If you decide to create your own Signer class, you need to implement two simple abstract classes:
1. TPdfSigner
This is the class that implements the signing. You need to override three methods:
TPdfSigner.Write, TPdfSigner.GetSignature and TPdfSigner.EstimateLength. The first method is called each time some bytes are written to the file. You should use them to calculate a PKCS7 signature with them. If you can't calculate the signature incrementally you will need to buffer them and calculate it when GetSignature is called. The second method, GetSignature, is called only once at the end of the pdf file and it should return the PKCS encoded signature as an array of bytes. The third method must return the length of the byte array that will be returned by GetSignature or a bigger number, but never smaller. Note that this third method will be called before the signature is computed so you might need to estimate the length.
2. TPdfSignerFactory
This class is really simple, and it just should return an instance of the particular TPdfSigner child you created in 1).

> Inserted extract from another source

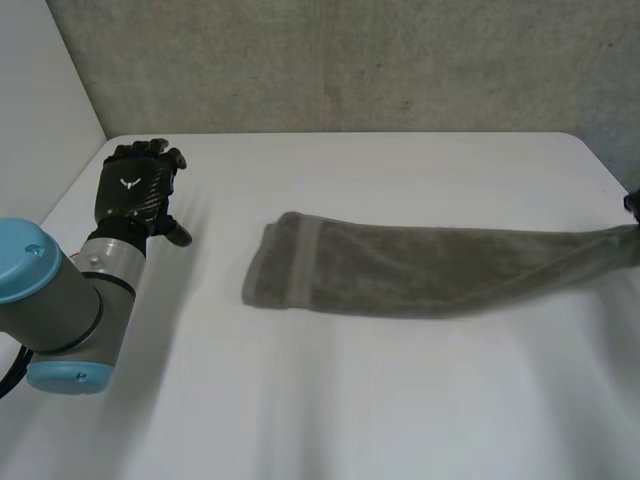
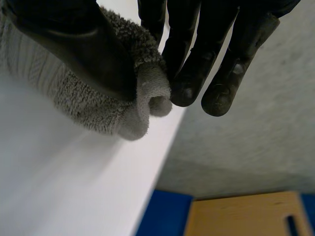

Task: Fold the towel.

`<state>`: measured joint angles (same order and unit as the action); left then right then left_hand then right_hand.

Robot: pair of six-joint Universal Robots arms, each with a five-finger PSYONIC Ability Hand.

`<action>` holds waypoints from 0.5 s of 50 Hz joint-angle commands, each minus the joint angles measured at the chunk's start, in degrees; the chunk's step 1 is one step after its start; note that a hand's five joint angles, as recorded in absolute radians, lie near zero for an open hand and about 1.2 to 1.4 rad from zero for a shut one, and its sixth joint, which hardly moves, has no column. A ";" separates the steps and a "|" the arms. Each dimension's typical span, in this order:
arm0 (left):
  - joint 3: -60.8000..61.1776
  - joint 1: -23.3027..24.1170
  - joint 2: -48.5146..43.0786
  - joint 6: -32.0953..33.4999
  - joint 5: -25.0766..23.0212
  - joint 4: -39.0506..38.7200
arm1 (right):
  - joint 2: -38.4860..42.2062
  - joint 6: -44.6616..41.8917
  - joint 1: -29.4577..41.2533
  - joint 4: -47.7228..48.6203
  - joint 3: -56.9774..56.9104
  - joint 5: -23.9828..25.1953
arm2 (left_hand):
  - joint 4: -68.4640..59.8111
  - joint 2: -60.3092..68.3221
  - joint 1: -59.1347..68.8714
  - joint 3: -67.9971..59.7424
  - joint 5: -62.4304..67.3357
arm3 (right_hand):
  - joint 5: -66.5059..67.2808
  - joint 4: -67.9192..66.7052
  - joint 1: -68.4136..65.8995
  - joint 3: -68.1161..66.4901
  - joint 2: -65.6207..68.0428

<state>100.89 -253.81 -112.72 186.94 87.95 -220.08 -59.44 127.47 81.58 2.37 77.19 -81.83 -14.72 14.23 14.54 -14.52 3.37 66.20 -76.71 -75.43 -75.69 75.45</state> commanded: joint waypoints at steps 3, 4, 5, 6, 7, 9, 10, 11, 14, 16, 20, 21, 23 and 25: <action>0.09 0.15 -0.22 0.00 0.02 0.00 | -1.82 4.44 20.23 -0.44 -8.97 -5.61 | 4.17 -3.68 -3.99 3.96 -2.82 | 3.80 -3.29 -4.57 -4.31 4.55; 0.09 0.07 -0.31 0.00 0.02 0.00 | -1.47 5.24 25.68 -0.35 -10.55 -6.75 | 4.17 -3.68 -3.99 3.97 -2.82 | 3.80 -3.29 -4.57 -4.31 4.55; 0.09 0.07 -0.31 0.00 0.02 0.00 | -1.47 5.25 25.73 -0.35 -10.56 -6.76 | 4.17 -3.68 -3.99 3.97 -2.82 | 3.80 -3.29 -4.57 -4.31 4.55; 0.18 0.07 -0.31 0.00 0.02 0.00 | -0.60 5.68 31.56 -0.27 -12.30 -7.98 | 4.17 -3.68 -3.99 3.97 -2.82 | 3.80 -3.29 -4.57 -4.31 4.55; 0.18 0.07 -0.31 0.00 0.02 0.00 | -0.59 5.69 31.62 -0.26 -12.32 -7.99 | 4.17 -3.68 -3.99 3.97 -2.82 | 3.80 -3.29 -4.57 -4.31 4.55; 0.18 0.07 -0.31 0.00 0.02 0.00 | 1.52 5.95 38.83 0.00 -14.08 -8.96 | 4.17 -3.68 -3.99 3.97 -2.82 | 3.80 -3.29 -4.57 -4.31 4.55; 0.18 0.07 -0.31 0.00 0.02 0.00 | 3.44 6.21 44.22 0.09 -15.47 -9.57 | 4.34 -3.85 -4.16 4.13 -2.98 | 3.80 -3.29 -4.57 -4.31 4.55; 0.18 0.07 -0.31 0.00 0.02 0.00 | 5.46 6.39 48.37 0.17 -16.62 -9.75 | 4.34 -3.85 -4.16 4.13 -2.99 | 3.80 -3.29 -4.57 -4.31 4.55; 0.27 0.07 -0.31 0.09 0.02 0.00 | 10.20 6.83 54.62 0.26 -18.55 -9.75 | 4.34 -3.85 -4.16 4.13 -2.99 | 3.80 -3.29 -4.57 -4.31 4.55; 0.27 0.15 -0.31 0.09 0.02 0.00 | 12.83 6.83 56.48 0.18 -19.87 -10.27 | 4.34 -3.85 -4.16 4.13 -2.99 | 3.80 -3.29 -4.57 -4.31 4.55; 0.27 0.15 -0.39 0.09 0.02 0.00 | 17.78 6.39 57.90 -1.23 -23.04 -11.24 | 4.34 -3.85 -4.16 4.13 -2.99 | -49.12 49.63 48.36 48.62 -48.37; 0.27 0.15 -0.39 0.18 -0.06 0.00 | 18.83 6.56 57.90 -2.19 -24.00 -13.07 | 4.34 -3.85 -4.16 4.13 -2.99 | -63.61 64.12 62.85 63.11 -62.86; 0.36 0.24 -0.39 0.18 -0.06 0.00 | 19.28 6.74 57.64 -3.43 -24.80 -15.38 | 4.34 -3.85 -4.16 4.13 -2.99 | -66.20 66.71 65.43 65.69 -65.45; 0.27 0.24 -0.57 0.26 -0.06 0.00 | 19.19 7.01 57.02 -4.40 -24.89 -17.48 | 4.34 -3.85 -4.16 4.13 -2.99 | -66.20 66.71 65.43 65.69 -65.45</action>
<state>101.18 -253.64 -113.10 187.07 87.94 -220.08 -42.44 134.23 139.76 0.72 54.25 -94.50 -14.72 14.06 14.53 -14.52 3.37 8.34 -20.94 -20.26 -20.83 19.04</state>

When creating your own classes, it might be helpful to look at the TBuiltInSigner implementation on file Signatures.cs. Also look at ExportPdf demo.
Export to PDF and FlexCel recalculation
When you create a report with FlexCel most formulas are recalculated, but some are not. This is not an issue when opening the file with Excel, as Excel will recalculate the whole file again, but will be an issue when exporting the Excel file directly to PDF.
FlexCel implements over 300 Excel functions, and most used formulas are there so you should not experience big issues. But you need to make sure you do not use any not implemented function to get a properly recalculated sheet.
Other reason why recalculation might now work is because you are using User defined functions and you haven't defined those functions in FlexCel.
And the last common cause why FlexCel could fail to recalculate is if you have linked files and you haven't set a TWorkspace object to calculate those links.
FlexCel comes with a little utility, the demo “Validate Recalc” that will allow you to check if all the formulas on an Excel file are ok to use. And of course you can use the code on this demo inside your own application to tell your users when they use a not supported formula.